▶ _What is needed_:
Repeat the records in full and exactly, omitting pictures.

[Data extracted from a collection]

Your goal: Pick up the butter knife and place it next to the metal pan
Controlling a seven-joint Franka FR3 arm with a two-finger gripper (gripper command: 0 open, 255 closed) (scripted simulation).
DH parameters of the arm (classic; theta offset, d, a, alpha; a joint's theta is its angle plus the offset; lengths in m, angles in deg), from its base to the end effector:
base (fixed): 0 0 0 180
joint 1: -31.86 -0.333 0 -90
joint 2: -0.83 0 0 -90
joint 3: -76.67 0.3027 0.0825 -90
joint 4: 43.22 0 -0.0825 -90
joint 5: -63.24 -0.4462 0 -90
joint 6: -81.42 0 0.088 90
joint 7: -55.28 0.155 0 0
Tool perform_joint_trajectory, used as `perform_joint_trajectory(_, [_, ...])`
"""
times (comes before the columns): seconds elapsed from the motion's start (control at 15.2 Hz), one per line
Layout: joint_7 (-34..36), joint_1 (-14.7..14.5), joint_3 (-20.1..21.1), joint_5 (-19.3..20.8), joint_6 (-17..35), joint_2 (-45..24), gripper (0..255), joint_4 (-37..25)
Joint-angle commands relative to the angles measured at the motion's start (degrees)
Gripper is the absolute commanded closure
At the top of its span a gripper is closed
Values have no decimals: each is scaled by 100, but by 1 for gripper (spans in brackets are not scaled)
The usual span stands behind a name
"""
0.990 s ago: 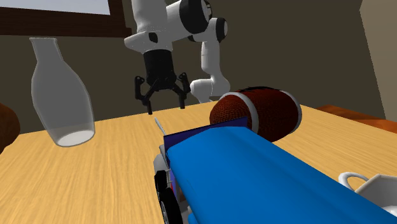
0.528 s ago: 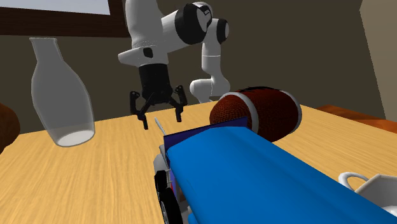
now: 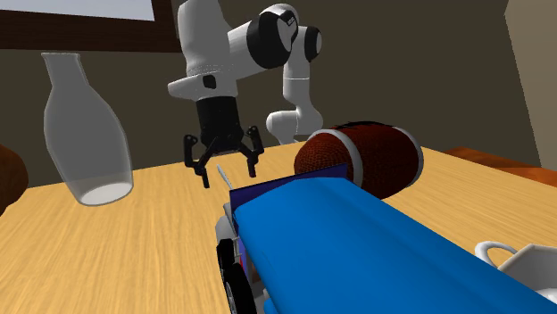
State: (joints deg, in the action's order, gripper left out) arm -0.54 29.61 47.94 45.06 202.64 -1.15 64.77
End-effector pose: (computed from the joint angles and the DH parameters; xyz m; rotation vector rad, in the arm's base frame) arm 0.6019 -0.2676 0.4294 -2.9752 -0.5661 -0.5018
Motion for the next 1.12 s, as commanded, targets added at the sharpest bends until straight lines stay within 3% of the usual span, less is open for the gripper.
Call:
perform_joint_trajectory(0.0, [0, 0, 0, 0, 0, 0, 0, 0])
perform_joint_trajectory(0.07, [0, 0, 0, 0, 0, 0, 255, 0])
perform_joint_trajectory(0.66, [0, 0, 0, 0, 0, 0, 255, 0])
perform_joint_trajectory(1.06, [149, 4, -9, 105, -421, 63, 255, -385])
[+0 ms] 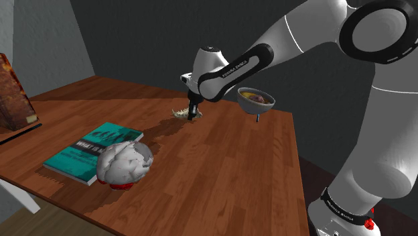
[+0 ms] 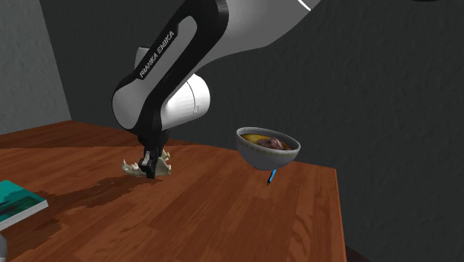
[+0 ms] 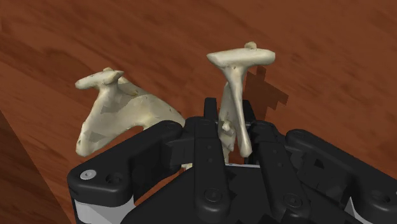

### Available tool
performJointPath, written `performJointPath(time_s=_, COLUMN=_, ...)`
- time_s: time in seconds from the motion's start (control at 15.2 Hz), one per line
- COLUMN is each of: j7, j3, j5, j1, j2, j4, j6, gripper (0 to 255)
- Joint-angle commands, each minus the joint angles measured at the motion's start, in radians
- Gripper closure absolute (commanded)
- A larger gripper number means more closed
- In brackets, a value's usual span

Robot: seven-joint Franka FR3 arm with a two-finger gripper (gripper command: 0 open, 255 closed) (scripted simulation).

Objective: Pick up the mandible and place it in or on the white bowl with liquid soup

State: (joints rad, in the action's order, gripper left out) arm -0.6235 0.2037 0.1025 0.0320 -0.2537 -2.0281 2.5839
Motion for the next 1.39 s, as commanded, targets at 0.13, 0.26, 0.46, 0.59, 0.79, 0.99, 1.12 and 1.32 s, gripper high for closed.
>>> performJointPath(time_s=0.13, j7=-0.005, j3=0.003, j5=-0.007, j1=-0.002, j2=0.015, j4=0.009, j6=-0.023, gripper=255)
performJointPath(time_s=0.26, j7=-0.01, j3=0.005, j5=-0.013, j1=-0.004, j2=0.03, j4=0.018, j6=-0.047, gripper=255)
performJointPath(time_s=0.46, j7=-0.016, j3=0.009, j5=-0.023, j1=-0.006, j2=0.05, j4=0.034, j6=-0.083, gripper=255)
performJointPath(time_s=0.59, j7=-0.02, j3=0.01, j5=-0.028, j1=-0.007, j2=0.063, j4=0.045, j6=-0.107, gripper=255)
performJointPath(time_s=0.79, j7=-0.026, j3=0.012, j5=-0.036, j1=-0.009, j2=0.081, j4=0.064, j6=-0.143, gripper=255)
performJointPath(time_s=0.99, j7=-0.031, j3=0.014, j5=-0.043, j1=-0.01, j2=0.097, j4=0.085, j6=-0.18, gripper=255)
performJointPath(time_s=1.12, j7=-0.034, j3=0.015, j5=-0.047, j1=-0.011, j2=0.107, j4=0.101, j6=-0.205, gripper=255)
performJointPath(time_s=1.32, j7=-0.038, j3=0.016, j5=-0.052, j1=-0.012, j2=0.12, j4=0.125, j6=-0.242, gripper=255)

▶ _Answer to this problem_:
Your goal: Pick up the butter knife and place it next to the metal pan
Controlling a seven-joint Franka FR3 arm with a two-finger gripper (gripper command: 0 open, 255 closed) (scripted simulation).
DH parameters of the arm (classic; theta offset, d, a, alpha; a joint's theta is its angle plus the offset; lengths in m, angles in deg), from its base to the end effector:
base (fixed): 0 0 0 180
joint 1: -31.86 -0.333 0 -90
joint 2: -0.83 0 0 -90
joint 3: -76.67 0.3027 0.0825 -90
joint 4: 43.22 0 -0.0825 -90
joint 5: -63.24 -0.4462 0 -90
joint 6: -81.42 0 0.088 90
joint 7: -55.28 0.155 0 0
Tool perform_joint_trajectory, used as `perform_joint_trajectory(_, [_, ...])`
"""
times (comes before the columns): seconds elapsed from the motion's start (control at 15.2 Hz), one per line
Layout: joint_7 (-34..36), joint_1 (-14.7..14.5), joint_3 (-20.1..21.1), joint_5 (-19.3..20.8), joint_6 (-17..35), joint_2 (-45..24), gripper (0..255), joint_4 (-37..25)
Joint-angle commands relative to the angles measured at the motion's start (degrees)
Gripper is the absolute commanded closure
At the top of its span a gripper is closed
Values have no decimals: each is scaled by 100, but by 1 for gripper (spans in brackets are not scaled)
The usual span stands behind a name
"""
0.990 s ago: 
0.528 s ago: 
now: 
State: (joints deg, in the action's order, gripper left out) arm -0.54 29.61 47.94 45.06 202.64 -1.15 64.77
End-effector pose: (computed from the joint angles and the DH parameters; xyz m; rotation vector rad, in the arm's base frame) arm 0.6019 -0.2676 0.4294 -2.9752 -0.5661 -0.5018
Motion for the next 1.12 s, as commanded, targets added at the sharpest bends until straight lines stay within 3% of the usual span, less is open for the gripper.
Call:
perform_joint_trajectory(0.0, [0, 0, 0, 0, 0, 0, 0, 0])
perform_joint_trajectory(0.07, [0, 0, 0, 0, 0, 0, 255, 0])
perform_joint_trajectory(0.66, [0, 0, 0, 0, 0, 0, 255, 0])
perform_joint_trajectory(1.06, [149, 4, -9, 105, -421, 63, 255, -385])
[+0 ms] 
[+0 ms] 
[+0 ms] 

### Available tool
performJointPath, written `performJointPath(time_s=_, COLUMN=_, ...)`
- time_s: time in seconds from the motion's start (control at 15.2 Hz), one per line
- COLUMN is each of: j7, j3, j5, j1, j2, j4, j6, gripper (0 to 255)
- Joint-angle commands, each minus the joint angles measured at the motion's start, in radians
- Gripper closure absolute (commanded)
- A larger gripper number means more closed
- In brackets, a value's usual span

Robot: seven-joint Franka FR3 arm with a two-finger gripper (gripper command: 0 open, 255 closed) (scripted simulation).

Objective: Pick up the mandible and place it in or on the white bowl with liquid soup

State: (joints rad, in the action's order, gripper left out) arm -0.6235 0.2037 0.1025 0.0320 -0.2537 -2.0281 2.5839
Motion for the next 1.39 s, as commanded, targets at 0.13, 0.26, 0.46, 0.59, 0.79, 0.99, 1.12 and 1.32 s, gripper high for closed.
>>> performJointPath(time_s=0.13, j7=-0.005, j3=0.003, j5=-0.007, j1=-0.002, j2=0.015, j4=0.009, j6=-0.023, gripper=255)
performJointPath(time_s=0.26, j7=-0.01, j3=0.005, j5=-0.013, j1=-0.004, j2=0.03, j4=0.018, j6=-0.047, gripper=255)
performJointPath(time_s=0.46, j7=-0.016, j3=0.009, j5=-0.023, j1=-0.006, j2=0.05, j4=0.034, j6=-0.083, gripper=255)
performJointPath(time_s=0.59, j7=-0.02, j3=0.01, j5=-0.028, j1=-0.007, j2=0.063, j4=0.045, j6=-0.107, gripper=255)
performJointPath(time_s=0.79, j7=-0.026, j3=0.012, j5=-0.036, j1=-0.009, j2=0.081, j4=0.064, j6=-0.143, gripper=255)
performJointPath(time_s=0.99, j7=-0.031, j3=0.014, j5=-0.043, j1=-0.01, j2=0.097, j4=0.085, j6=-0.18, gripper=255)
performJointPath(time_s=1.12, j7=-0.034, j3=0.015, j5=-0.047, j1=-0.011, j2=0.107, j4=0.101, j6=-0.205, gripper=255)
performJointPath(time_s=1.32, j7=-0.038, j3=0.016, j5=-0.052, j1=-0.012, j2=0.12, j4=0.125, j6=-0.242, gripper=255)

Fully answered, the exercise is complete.